Tatanan yang menakjubkan yang terdapat pada alam semesta menandakan keberadaan Sang Penata, Tuhan Yang Mahakuasa. Namun manusia terpikat perhatiannya terhadap yang kecil dalam memperhatikan hukum-hukum natural. Manusia menjadi terbiasa mengapa matahari terbit di belahan timur bumi. Umat manusia kurang menaruh perhatian terhadap pentingnya pengenalan terhadap Sang Pencipta. Pengenalan universal manusia akan keberadaan-Nya bukan merupakan hasil pemikiran umum, namun berdasarkan kepada ajaran orang-orang yang dianugerahi yang berhasil membawa manusia kepada kesimpulan seperti ini.
2. Kebutuhan Terhadap Seseorang Yang Memiliki Otoritas Yang Tak Terbantahkan
Manusia berbeda dalam pendidikan, kemampuan, perasaan dan latar belakang; sehingga mereka berbeda dalam cara pandang. Banyak isu penting berkenaan dengan perbuatan manusia yang sangat kontroversial di kalangan setiap individu dan kelompok. Etika dan akhlak sangat diperdebatkan. Pembenaran filosofis dapat dijumpai pada hampir sudut pandang. Alih-alih menjelaskan isu-isu ini sehingga seseorang menemukannya untuk membuat sebuah pilihan rasional, pembenaran filosofis justru semakin menambah kebingungan. Akal dan filsafat telah gagal menjadi sebuah solusi bagi pertanyaan-pertanyaan moral dan etika. Pelbagai jawaban yang kita cari harus dicari dari seseorang yang memiliki otoritas yang tak terbantahkan, dimana kepadanyalah setiap individu dan kelompok harus berserah diri. Pemiliki otoritas itu adalah Tuhan.
3. Kebutuhan Ibadah Kepada Tuhan
Kendati seorang pemikir bebas boleh jadi mengenali Tuhan dan kebesaran-Nya, ia biasanya melalaikan pentingnya penyembahan dan pemujaan. Bahkan jika seseorang perlu kepada penyembahan, ia tidak tahu bagaimana melakukannya. Sebagian orang boleh jadi berpikir pentingnya berkorban dan membakar binatang dan hewan, sebagian lainnya memburu binatang atas nama Tuhan.
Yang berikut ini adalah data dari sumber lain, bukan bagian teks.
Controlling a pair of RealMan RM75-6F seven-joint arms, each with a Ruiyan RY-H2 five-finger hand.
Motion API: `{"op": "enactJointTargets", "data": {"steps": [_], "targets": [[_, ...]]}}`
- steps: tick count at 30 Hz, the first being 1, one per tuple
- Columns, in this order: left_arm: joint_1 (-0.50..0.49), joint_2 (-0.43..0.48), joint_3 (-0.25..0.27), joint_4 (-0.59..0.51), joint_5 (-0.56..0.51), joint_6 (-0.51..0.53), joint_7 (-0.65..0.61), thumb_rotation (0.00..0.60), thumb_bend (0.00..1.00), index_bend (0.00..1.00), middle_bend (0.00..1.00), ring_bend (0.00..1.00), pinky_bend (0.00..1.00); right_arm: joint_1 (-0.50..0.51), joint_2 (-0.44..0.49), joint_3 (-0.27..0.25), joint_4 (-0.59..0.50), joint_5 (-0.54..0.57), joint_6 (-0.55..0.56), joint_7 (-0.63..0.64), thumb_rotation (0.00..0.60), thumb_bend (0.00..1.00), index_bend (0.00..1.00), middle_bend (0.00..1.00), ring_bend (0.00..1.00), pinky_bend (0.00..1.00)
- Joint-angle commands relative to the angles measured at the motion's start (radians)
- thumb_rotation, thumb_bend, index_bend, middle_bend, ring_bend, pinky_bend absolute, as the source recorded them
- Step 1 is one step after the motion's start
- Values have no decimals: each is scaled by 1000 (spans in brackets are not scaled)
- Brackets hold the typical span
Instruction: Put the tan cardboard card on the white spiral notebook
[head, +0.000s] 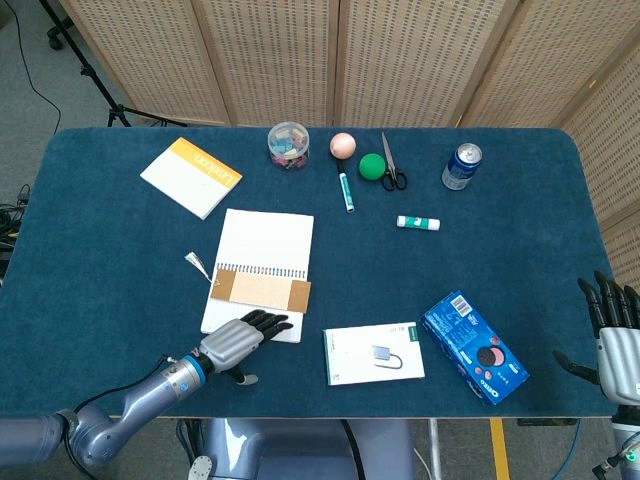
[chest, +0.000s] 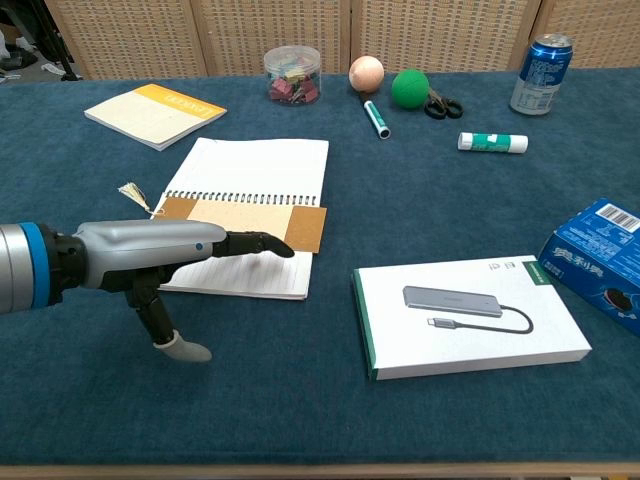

Sebagian orang percaya hidup zuhud dan asketik dicintai oleh tuhan-tuhan, sementara sebagian lainnya meyakini bahwa kehidupan merupakan sesuatu yang sangat dibenci oleh Tuhan dan destruktif bagi umat manusia. Sebagian orang memuja Tuhan dengan bernyanyi dan memainkan alat-alat musikal, sementara yang lain meyakini kepada penyerahan diri dan bertekuk lutut sebagai bentuk pengabdian. Bentuk yang diterima harus sesuai dengan kehendak Tuhan, bukan berdasarkan kepada keinginan dan anggapan kita. Tuhan membuat kehendak-Nya jelas kepada kita melalui seorang nabi atau rasul.
4. Kebutuhan untuk Mengendalikan Gejolak Nafsu
Manusia yang tak terbimbing dan terbina, mirip dengan binatang dalam bangunan instingnya. Akal akan tunduk dalam pelayanan memuaskan nafsu, kecuali diperkenalkan sebuah elemen yang mampu mengendalikan dan mencegahnya untuk tidak tunduk di bawah pengaruh nafsu. Filsafat tidak banyak membantu dalam mengendalikan hawa nafsu, ia hanya dapat sedikit membantu dalam hal ini; juga tidak terdapat konsistensi dalam filsafat yang menyerukan kita untuk mengontrol hawa nafsu. Beberapa orang mencari kesimpulan bahwa kita harus berjuang untuk memenuhi kepuasan instingtif. Kini kita berjuang melawan ideologi ultra-materialistik semacam ini, doktrin yang melemahkan kendali nafus dikarenakan alasan-alasan moral. Standar moral dan etika semuanya berada bersama Tuhan. Ketika para nabi-Nya menyampaikan firman-Nya, itu akan menjadi basis kuat untuk menghentikan pertikaian seputar masalah ini.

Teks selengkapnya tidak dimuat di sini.